Figure 5 presents DM variations over the large frequency range from 80 MHz to 4 GHz. The three different panels shown here are for different data sets (i.e., from different epochs). For example, the MWA, uGMRT Band 3, and UWL were available for observations made on MJD 58,794–58,796; the uGMRT Band 3 and UWL were used for observations on MJD 58,799–58,800; and the MWA, uGMRT Band 4, and UWL were used for observations on MJD 58,816–58,817.

Figure 5.

Figure 5. DM measurements of PSR J2241−5236 at multiple frequency bands spanning the frequency range from 80 MHz to 4.0 GHz. Observations were made within 24–48 hr observing windows. The dashed line represents an empirical fit to a power law, and the solid gray line represents the reference DM value, DM0, from the fit. The inset plot represents the frequency range ∼100 to ∼500 MHz to highlight the higher DM precision (of the order of ∼ 10−6–10−5 pc cm−3) obtained using the MWA and uGMRT. Left: DM values measured from narrowband timing. Right: DM measurements from wideband timing analysis. The top and middle panels show measurements from the MWA, uGMRT Band 3, and the Parkes UWL receiver. The bottom panel shows measurements from the MWA, uGMRT Band 4, and Parkes UWL. The measured scaling indices and DM0 values are presented in Table 3.

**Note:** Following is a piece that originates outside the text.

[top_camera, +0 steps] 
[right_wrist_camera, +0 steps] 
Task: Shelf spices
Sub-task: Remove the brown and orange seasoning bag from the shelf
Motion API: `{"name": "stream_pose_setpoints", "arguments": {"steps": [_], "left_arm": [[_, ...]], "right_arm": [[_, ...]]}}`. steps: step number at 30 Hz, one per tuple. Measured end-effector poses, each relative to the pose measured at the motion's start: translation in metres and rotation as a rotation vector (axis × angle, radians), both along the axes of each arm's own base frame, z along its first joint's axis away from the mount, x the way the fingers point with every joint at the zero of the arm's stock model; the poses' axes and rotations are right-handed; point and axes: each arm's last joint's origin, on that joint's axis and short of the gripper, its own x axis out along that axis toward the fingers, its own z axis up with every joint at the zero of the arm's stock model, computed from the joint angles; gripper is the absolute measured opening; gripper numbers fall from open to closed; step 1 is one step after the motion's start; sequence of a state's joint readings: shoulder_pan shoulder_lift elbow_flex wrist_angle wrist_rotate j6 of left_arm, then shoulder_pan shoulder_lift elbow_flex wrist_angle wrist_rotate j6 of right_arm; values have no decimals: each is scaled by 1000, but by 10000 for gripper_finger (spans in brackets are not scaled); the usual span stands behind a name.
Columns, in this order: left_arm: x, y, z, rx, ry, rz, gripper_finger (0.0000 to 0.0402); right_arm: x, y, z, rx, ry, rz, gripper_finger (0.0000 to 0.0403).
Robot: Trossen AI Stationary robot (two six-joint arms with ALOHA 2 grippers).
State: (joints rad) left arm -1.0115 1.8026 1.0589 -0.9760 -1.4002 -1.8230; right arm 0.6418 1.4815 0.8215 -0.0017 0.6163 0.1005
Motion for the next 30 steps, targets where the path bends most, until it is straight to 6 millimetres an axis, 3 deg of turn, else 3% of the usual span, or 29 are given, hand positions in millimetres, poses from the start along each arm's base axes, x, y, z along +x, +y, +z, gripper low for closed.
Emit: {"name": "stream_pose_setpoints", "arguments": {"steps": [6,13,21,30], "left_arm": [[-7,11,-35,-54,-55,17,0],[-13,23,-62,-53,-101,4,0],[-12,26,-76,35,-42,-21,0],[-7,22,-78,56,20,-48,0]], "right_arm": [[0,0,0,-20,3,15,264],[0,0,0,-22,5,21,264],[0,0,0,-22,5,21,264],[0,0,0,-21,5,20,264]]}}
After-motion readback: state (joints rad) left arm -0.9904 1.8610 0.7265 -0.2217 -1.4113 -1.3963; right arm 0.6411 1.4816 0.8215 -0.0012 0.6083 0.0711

Standard image High-resolution image

Our data sets clearly indicate that DM changes measurably across the large frequency range. This frequency-dependent behavior is seen consistently at all three epochs. We attempted to model this empirically using a power law of the functional form δDM ∝ νx , where δDM = DMmeas − DM0; DMmeas and DM0 denote the measured and reference DMs, respectively, and x is the scaling index (i.e., the change in DM relative to a reference value DM0, which denotes the asymptotic value near the low end of the frequency range of measurements). We measured scaling indices of 3.2 ± 0.6, 4.1 ± 0.4, and 2.9 ± 0.4 from narrowband timing and 2.2 ± 0.1, 1.5 ± 0.1, and 2.4 ± 0.5 from wideband timing at three epochs, i.e., MJD = 58,794, 58,799, and 58,816, respectively (see Table 3 for a summary of fit parameters). We note that the fits are dominated by the low-frequency DM measurements, which have uncertainties orders of magnitude smaller than the high-frequency DM measurements. An average value of 11.411318(6) pc cm−3 and 11.412391(5) pc cm−3 was obtained for DM0 from two different timing analyses, compared to the catalog value of 11.41151(2) pc cm−3 (from Kaur et al. 2019).

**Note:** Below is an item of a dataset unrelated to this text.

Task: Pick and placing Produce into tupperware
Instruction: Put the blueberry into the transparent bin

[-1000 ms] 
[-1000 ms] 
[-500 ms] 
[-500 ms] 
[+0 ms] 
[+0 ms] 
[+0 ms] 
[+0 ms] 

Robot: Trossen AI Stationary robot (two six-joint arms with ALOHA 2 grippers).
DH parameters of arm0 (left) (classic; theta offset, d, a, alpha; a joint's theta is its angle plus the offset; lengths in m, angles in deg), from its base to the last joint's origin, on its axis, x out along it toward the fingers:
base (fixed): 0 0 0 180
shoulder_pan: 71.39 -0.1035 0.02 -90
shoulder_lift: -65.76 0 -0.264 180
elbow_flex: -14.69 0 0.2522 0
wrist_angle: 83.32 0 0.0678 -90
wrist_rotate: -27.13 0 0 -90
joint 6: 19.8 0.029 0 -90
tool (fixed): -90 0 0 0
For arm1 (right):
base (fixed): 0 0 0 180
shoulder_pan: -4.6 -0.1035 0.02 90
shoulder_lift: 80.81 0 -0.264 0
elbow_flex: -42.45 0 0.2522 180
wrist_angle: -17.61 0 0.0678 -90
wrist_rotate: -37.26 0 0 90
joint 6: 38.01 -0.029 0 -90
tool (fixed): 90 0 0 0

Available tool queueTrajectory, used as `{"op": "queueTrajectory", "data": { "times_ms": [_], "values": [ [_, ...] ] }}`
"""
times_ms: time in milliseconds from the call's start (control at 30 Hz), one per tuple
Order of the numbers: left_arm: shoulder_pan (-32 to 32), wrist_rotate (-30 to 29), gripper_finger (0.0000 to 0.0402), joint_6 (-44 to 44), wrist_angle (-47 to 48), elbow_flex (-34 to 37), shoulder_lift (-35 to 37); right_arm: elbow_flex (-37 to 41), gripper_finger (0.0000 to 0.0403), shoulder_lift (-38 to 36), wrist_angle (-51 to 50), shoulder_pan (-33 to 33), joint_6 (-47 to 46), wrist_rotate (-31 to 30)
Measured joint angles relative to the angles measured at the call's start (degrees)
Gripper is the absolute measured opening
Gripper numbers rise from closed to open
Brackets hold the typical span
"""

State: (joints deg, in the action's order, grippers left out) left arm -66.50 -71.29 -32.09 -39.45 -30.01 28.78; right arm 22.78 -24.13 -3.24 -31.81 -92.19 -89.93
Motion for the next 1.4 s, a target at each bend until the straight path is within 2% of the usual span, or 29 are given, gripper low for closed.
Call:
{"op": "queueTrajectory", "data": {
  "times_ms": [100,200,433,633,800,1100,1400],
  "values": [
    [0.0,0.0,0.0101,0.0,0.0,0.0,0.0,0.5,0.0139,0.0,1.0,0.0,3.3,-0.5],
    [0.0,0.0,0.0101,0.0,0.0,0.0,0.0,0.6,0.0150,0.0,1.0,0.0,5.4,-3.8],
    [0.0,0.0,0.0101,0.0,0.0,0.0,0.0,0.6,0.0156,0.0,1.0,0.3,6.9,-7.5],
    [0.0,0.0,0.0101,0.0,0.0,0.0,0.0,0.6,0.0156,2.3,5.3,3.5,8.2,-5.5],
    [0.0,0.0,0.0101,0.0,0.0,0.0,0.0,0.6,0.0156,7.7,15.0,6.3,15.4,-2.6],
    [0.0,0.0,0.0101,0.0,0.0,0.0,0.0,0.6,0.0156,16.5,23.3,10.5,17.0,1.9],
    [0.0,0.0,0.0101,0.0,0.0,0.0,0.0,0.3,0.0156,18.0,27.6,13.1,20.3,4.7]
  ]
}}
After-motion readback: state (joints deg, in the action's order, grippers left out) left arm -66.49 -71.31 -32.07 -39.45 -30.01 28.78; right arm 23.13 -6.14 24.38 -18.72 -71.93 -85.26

Evidently, the DM measured at low frequencies (≲1 GHz) is significantly different from (in this case, higher than) those measured at higher frequencies (≳1 GHz). However, it may be possible to measure a predictive scaling, which can be applied to make meaningful DM corrections in PTA observations. Whether such a scaling is pulsar dependent or epoch dependent requires further investigation.

5. Discussion

Our analysis suggests clear, and quite compelling, evidence that the DM toward the MSP J2241−5236, as measured in observations, depends on the observing frequency range spanned. It is seen consistently using two different timing analyses and across three independent observing epochs spanning about a month. The observations were made contemporaneously using three different telescopes, covering a large frequency range from 80 MHz to 4 GHz. We measure a δDM relative to a reference DM, DM0, the magnitude of which depends on the frequency range sampled; specifically, we measure δDM ∼ (1.2 ± 0.2) × 10−4 pc cm−3 across 0.1–0.5 GHz, and δDM ∼ (1.5 ± 0.3) × 10−2 pc cm−3 across 0.1–3 GHz, whereas the corresponding values from wideband timing are ∼(1.1 ± 0.1) × 10−4 pc cm−3 and ∼(1.4 ± 0.3) ×10−2 pc cm−3, respectively. This change in measured DM scales with the observing frequency (ν) as δDM ∼ ν3.4±0.3 for narrowband timing and δDM ∼ ν2.2±0.1 for wideband timing, where the quoted scaling index is the mean value of the indices estimated for three different observations.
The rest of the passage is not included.